Is the triangle with vertices D (-1: -2) E (1: 0) F (2: -3) isosceles?

To find out if a triangle is isosceles, you need to find two sides in this triangle with equal length.

To do this, we use the formula for finding the distance between two points with the given coordinates (x1, y1) and (x2, y2):
√ ((x1 – x2) ^ 2 + (y1 – y2) ^ 2) = l is the distance between two points.
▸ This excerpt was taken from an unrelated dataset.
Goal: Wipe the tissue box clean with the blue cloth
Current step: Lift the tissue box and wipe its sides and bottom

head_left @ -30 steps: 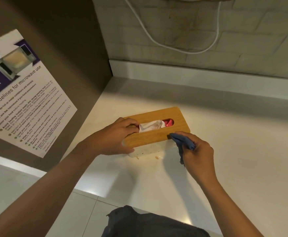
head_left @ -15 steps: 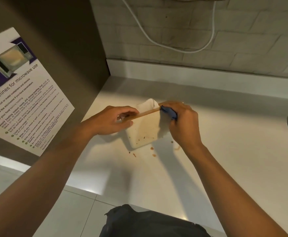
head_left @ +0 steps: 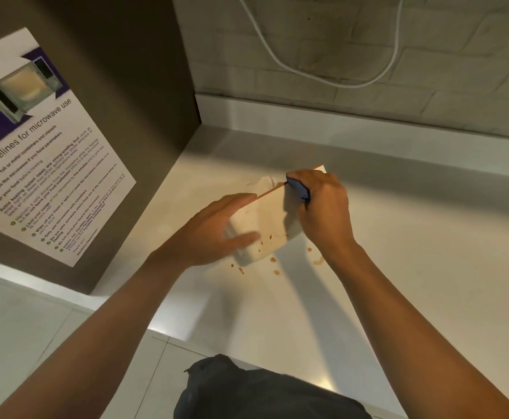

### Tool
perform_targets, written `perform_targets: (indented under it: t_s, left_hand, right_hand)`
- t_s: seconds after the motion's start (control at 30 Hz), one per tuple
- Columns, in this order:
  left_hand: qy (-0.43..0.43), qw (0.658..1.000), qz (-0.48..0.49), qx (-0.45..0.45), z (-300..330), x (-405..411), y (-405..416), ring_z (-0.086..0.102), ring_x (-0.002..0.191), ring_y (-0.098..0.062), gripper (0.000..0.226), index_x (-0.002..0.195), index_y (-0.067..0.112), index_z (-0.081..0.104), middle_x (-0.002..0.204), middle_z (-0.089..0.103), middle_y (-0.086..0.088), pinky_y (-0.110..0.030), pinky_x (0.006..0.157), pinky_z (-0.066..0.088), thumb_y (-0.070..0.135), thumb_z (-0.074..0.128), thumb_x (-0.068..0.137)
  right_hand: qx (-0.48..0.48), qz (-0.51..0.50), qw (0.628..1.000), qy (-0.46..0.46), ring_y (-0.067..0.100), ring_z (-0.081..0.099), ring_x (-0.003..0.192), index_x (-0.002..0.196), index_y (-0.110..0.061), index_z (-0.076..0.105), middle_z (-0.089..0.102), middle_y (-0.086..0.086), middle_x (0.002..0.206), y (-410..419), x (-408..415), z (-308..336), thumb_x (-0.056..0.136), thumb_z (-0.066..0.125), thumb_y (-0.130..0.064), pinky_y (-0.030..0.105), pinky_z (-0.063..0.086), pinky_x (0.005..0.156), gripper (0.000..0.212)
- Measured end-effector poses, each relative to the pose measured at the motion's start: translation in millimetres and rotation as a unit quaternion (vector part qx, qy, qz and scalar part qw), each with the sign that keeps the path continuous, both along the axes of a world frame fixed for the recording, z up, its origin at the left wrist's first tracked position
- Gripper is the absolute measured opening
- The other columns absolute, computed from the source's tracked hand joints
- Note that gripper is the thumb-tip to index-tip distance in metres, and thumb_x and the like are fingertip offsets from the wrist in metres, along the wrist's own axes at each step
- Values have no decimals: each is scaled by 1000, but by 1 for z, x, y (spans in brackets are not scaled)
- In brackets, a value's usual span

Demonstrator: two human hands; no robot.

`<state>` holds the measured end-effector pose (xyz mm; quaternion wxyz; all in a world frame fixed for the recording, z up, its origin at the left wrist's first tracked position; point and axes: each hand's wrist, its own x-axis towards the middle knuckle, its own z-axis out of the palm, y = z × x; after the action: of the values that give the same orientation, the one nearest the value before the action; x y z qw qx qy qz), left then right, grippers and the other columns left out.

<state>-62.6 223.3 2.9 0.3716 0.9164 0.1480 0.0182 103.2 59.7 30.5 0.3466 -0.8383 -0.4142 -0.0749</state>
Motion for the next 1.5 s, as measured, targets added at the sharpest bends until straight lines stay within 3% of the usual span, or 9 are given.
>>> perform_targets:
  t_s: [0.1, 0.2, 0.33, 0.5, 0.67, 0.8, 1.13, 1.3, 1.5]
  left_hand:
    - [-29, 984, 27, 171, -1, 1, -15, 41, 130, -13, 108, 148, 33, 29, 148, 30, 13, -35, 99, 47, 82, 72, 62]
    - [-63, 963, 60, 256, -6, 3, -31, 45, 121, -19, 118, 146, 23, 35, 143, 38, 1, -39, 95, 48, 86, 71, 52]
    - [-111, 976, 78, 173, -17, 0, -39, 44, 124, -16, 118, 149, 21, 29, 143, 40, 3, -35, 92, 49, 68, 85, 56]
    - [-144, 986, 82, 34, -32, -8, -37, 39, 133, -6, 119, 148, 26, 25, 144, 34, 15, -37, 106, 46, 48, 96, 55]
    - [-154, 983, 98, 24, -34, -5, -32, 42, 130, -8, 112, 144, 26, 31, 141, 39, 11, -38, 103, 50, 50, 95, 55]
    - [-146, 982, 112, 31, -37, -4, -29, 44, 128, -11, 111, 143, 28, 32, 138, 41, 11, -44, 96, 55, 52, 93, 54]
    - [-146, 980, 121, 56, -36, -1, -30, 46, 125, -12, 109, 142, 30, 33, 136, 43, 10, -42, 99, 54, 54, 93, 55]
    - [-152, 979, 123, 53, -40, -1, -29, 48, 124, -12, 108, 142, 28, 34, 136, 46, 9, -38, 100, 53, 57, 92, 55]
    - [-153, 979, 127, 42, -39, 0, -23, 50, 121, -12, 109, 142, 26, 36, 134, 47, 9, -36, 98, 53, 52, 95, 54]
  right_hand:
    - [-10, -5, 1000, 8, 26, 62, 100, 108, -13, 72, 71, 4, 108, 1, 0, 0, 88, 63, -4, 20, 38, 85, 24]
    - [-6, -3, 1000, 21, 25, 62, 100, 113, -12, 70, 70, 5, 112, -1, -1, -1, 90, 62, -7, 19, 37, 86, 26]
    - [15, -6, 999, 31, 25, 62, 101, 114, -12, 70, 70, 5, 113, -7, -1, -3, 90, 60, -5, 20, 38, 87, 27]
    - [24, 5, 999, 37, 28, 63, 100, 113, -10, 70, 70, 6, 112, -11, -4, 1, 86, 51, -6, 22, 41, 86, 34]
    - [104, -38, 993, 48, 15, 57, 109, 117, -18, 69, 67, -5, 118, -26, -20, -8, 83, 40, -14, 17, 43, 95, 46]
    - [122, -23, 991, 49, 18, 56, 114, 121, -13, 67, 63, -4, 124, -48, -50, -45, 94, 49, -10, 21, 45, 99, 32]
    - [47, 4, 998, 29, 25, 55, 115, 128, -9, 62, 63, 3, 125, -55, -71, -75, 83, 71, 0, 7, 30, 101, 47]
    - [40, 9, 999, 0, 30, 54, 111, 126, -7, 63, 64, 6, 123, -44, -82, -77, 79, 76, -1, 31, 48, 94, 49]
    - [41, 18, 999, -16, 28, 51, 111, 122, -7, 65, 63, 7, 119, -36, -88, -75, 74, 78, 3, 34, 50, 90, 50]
Then the distance between points D (-1: -2) and E (1: 0) will be equal to:
√ ((1 – (-1)) ^ 2 + (0 – (-2)) ^ 2) = √ ((1 + 1)) ^ 2 + (0 + 2)) ^ 2)

√ ((1 + 1) ^ 2 + (0 + 2) ^ 2) = √ ((2) ^ 2 + (2) ^ 2) = √ (4 + 4) = √8 = 2√2

Then the distance between points D (-1: -2) and F (2: -3) will be equal to:
√ ((- 1 – 2) ^ 2 + (-2 – (-3)) ^ 2) = √ ((- 3) ^ 2 + (-2 + 3) ^ 2) = √ (3 ^ 2 + 1 ^ 2) = √ (9 + 1) = √10

Then the distance between points E (1: 0) and F (2: -3) will be equal to:
√ ((1 – 2) ^ 2 + (0 – (-3)) ^ 2) = √ ((- 1) ^ 2 + (0 + 3) ^ 2) = √ (1 + 3 ^ 2) = √ (1 + 9) = √10

Answer: since the lengths of the sides EF and DF are equal to √10, then this triangle is isosceles.